There are Harley riders, BMW riders, customs riders, leather-clad sport bike riders, and hipster cafe racers. In each of these demographic fragments, the specifics of what the person is riding matters more than the political, social, and/or economic standpoints of the riders themselves.

This consumerist mentality relegates the means for participation to the choice of how to exercise my purchasing power. Dominant motorcycle culture emphasizes the bike as the expression of the identity of the rider.

An apathetic culture that is centered around fetishization of commodities will reach limits to growth. Sure, motorcycles will get faster, lean better, safer, and smarter than the ones available to us. However, the market is already saturated with choices without enough reasons to pick one choice over the other.

Imagine, however, that being a motorcyclist meant more than just having two wheels spinning between your legs.

The emotional and practical reasons for buying a motorcycle are being exhausted. This is a consequence of the aforementioned limited scope of what it means to ride a motorcycle and be a motorcyclist. What is going to be the new frontier of growth and innovation in motorcycle culture?

Perhaps the way forward is to put motorcycle culture into conversation with broader societal issues. Perhaps what we need again are the form of the biker gangs from the past, but with an attitude and conscience that speaks to the needs of the present.
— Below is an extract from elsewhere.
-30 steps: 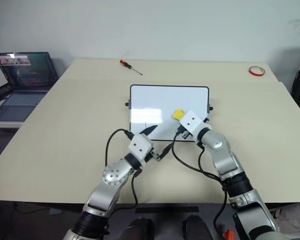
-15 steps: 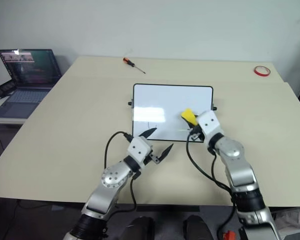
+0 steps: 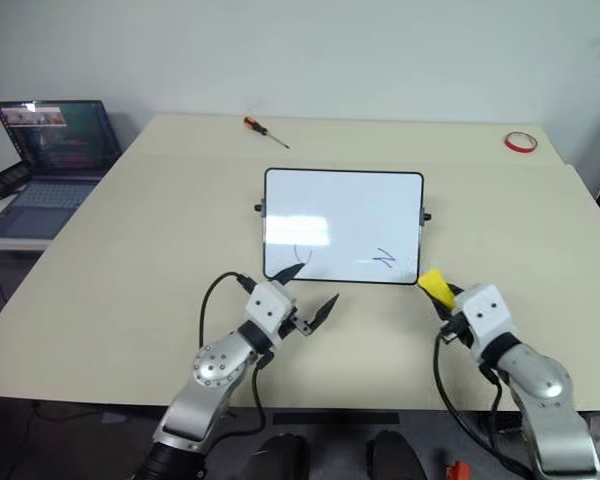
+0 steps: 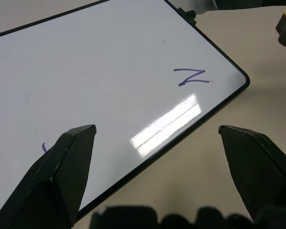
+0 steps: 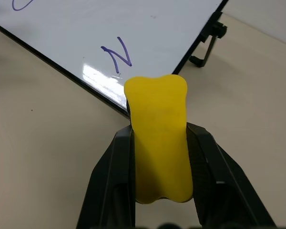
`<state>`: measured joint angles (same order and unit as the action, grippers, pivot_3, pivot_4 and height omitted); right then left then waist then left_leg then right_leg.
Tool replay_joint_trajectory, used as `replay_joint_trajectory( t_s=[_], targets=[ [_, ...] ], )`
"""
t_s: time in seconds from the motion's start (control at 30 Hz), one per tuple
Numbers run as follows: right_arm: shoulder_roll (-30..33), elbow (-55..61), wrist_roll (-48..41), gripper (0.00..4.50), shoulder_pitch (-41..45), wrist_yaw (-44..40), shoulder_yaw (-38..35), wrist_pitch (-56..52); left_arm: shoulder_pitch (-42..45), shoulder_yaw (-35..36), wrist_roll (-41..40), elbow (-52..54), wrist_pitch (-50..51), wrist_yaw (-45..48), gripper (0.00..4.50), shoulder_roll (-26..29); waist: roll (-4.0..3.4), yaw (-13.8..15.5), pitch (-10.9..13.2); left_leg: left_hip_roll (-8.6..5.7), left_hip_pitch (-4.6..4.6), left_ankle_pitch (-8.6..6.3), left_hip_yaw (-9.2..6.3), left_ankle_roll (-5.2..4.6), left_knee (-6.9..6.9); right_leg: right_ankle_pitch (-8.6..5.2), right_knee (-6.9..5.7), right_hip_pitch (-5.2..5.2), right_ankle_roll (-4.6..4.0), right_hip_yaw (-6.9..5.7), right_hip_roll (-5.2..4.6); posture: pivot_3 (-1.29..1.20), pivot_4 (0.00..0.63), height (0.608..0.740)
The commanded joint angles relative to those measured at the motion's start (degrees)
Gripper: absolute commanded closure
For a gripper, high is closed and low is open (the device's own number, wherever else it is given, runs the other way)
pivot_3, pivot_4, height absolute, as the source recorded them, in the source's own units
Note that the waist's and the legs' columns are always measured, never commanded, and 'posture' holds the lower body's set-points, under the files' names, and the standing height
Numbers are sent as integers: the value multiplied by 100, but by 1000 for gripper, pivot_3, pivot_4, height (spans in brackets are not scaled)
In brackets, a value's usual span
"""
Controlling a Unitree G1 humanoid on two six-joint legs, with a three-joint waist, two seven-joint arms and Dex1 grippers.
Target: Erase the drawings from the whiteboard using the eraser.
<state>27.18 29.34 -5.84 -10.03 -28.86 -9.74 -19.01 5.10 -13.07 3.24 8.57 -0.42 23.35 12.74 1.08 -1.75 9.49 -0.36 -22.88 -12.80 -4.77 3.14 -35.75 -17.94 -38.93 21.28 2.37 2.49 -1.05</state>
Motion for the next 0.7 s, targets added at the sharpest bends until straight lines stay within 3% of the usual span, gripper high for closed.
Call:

The industry and us as a culture can innovate and develop new networks for participation, where the motorcycle just happens to be a means to engage and not the end to it. We can call it: Motorcycling 2.0.

Motorcycling 2.0 needs to borrow a page from the information-technology and social networking book in order to develop new ways for engagement with broader issues, agendas, and frameworks.

It is not externally relevant nor useful to just share riding statistics, lap times, and routes traveled over social media. What must be shared is a common agenda, a political ideal, and a societal outlook.

Take, for example, this group Greek of anti-fascists who go on group-rides to demonstrate solidarity and force against the racist and nationalistic fascist element that is growing in pervasiveness in Greece:

Imagine a Russian equivalent of these Greek anti-fascists repelling the ignorant Cossack squad, while Pussy Riot was able to continue their demo last week. Imagine anti-racist gangs patrolling the streets of your town, and imagine you riding with them.

Again, I’m asking you to imagine that being a motorcyclist could mean more than just riding a motorcycle.

As demonstrated by the Greeks, motorcycles can provide an exciting and meaningful context for people to engage with political and social causes in a more active way than the token yearly charity rides.

Transforming the motorcycle into a means for new ways of societal participation is liable to open up whole new demographics to the riding experience and all the things we love about it; people will buy and ride bikes not just to get around or get a jolt of adrenaline, but to be part of a vibrant, thriving and politically effective community.

Finally, and no less importantly, the cultural revolution need not deny the roots and history of motorcycling. We can capitalize on the rebellious imagery, the counter-cultural attitude and the sense of kinship between bikers.

We can take all of these, and instead of merely letting a manufacturer commoditize and turn into kitsch artifacts to entice the few, we can channel them into galvanizing points of commonality that mobilize the many.